E.P.C. rappelle enfin que Thierry Falconnet a souvent évoqué la volonté de consulter les habitants avant l’engagement de nouveaux projets le long de l’avenue Carraz, avec le souci de préserver les quartiers historiques et les zones pavillonnaires, considérés comme une composante importante de l’identité de Chenôve. C’est dans ce cadre que l’association souhaite l’organisation d’une rencontre ouverte aux habitants concernés par l’aménagement urbain.
Pour les participants à la réunion, l’enjeu dépasse désormais le seul projet Nexity ou une opération ponctuelle rue Jules-Ferry.

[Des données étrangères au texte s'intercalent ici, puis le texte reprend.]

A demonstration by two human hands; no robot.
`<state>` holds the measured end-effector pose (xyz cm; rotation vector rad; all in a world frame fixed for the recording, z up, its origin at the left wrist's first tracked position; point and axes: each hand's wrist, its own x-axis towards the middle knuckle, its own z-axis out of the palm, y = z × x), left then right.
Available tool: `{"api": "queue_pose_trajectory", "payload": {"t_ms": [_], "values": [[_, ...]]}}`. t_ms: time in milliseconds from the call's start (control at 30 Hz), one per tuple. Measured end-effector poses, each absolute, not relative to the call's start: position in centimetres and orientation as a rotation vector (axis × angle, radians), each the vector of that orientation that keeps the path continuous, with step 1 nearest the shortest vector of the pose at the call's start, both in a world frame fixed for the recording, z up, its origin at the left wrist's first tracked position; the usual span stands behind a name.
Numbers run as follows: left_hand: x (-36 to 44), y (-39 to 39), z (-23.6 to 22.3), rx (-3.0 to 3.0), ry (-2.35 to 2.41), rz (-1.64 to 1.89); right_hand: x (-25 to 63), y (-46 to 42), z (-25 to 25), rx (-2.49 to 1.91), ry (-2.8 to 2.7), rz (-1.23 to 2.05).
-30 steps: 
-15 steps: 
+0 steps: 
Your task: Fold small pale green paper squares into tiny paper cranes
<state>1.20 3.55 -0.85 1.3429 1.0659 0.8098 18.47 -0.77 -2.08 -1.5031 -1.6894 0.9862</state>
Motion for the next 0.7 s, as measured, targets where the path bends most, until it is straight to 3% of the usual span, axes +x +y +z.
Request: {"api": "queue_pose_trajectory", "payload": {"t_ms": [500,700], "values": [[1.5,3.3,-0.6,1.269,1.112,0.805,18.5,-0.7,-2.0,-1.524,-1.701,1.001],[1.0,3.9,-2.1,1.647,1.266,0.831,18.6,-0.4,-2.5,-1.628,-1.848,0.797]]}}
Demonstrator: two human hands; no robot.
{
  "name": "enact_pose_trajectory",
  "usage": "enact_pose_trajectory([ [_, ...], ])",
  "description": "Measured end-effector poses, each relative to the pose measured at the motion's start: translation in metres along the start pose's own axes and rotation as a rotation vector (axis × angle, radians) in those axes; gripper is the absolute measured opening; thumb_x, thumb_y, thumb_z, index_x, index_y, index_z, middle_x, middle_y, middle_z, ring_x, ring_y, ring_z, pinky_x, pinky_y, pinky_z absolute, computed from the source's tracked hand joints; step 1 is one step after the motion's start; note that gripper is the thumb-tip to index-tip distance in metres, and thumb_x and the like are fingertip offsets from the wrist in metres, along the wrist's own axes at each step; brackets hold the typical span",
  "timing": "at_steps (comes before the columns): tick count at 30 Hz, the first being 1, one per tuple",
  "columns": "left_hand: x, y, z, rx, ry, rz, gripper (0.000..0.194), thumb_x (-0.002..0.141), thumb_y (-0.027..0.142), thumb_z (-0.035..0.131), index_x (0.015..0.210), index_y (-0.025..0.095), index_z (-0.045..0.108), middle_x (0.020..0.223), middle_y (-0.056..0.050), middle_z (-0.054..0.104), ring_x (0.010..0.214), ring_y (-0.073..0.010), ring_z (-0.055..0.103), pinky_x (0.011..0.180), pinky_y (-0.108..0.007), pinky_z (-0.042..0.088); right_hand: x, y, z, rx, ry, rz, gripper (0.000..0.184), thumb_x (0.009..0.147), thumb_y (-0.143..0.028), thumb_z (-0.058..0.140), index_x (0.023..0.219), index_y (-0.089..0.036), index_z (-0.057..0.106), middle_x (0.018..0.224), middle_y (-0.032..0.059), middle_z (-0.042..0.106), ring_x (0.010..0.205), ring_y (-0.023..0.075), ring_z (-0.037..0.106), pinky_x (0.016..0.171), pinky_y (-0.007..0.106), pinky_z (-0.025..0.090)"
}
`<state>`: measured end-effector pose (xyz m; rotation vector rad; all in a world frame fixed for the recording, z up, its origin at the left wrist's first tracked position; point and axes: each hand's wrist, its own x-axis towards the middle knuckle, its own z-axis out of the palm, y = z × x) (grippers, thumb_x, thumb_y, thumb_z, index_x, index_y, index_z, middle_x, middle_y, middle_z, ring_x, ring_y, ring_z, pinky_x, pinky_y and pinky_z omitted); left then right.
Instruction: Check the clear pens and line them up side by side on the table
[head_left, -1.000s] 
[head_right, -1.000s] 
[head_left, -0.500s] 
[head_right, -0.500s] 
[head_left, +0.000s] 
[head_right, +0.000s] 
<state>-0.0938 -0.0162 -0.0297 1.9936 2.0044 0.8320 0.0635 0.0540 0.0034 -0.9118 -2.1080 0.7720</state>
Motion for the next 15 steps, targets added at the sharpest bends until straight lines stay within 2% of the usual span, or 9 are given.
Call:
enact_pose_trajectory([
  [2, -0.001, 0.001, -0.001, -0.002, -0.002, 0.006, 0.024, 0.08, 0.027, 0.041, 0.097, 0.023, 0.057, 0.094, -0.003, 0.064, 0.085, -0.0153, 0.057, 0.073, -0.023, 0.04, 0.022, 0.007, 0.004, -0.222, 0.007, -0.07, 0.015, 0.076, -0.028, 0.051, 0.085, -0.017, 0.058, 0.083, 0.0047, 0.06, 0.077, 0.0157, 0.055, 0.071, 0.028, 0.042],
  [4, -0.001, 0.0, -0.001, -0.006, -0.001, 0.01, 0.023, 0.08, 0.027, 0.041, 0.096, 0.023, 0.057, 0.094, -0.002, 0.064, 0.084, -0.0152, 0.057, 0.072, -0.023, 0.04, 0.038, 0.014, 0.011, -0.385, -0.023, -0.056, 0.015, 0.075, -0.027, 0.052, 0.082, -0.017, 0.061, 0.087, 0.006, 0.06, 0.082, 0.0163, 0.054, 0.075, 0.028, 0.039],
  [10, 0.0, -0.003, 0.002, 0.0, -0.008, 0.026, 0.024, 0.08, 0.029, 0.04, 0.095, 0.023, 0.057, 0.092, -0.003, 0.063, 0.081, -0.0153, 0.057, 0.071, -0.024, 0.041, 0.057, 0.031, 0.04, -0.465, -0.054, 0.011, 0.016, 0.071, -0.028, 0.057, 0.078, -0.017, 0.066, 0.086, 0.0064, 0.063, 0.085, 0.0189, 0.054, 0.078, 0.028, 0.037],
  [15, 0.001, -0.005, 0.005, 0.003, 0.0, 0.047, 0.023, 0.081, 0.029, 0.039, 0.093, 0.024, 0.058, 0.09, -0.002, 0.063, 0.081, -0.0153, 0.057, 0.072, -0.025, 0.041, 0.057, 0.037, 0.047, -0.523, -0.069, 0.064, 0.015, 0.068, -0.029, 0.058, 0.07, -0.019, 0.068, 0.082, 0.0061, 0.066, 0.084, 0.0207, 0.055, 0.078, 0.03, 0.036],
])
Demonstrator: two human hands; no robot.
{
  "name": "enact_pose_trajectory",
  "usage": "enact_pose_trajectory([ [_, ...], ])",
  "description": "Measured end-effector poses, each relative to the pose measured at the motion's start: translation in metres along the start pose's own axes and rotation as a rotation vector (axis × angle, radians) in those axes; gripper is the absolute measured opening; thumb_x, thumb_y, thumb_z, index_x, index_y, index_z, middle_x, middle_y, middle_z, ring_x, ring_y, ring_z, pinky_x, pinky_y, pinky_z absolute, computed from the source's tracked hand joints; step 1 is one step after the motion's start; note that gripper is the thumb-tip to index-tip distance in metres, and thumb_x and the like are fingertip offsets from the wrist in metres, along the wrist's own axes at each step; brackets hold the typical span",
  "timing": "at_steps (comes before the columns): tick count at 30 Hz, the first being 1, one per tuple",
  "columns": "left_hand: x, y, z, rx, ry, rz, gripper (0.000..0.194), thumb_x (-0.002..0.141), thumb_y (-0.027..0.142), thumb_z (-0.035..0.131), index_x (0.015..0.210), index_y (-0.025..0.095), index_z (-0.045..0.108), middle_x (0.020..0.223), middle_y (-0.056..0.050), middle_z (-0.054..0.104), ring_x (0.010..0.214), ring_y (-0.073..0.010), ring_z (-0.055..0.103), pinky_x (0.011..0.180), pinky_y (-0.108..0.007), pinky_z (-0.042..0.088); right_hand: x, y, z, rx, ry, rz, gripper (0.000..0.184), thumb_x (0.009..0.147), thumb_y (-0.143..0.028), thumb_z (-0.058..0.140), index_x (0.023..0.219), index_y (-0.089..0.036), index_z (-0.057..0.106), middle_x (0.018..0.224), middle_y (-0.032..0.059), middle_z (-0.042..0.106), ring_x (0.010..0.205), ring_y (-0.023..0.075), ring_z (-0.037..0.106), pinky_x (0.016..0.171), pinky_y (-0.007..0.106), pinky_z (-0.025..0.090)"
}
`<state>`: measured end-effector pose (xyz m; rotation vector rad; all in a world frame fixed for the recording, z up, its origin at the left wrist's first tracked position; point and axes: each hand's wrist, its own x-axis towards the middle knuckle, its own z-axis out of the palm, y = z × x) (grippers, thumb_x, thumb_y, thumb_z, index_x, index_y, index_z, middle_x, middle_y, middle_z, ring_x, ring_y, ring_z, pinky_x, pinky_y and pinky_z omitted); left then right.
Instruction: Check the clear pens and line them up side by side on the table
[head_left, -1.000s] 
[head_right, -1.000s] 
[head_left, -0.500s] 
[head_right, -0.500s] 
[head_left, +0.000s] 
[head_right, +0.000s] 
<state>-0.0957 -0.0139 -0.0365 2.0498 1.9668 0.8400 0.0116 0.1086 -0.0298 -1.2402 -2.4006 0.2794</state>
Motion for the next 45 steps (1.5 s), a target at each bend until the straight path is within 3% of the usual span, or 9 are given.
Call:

Il s’agit de savoir comment le sud de Chenôve et de Marsannay-la-Côte va évoluer dans les prochaines années. L’arrivée possible de plusieurs milliers de nouveaux habitants pourrait modifier en profondeur l’équilibre du secteur. Sans études d’impact compréhensibles, sans explications publiques et sans concertation réelle, le risque est de voir grandir un sentiment de dépossession parmi les riverains.
En demandant officiellement une rencontre au maire, l’association E.P.C. entend donc replacer les habitants au cœur du débat. Elle affirme qu’un développement harmonieux de la commune ne peut reposer uniquement sur la nécessité de construire, mais doit aussi tenir compte des attentes légitimes de ceux qui vivent déjà dans ces quartiers. Reste désormais à savoir quelle réponse la municipalité apportera à cette demande de dialogue.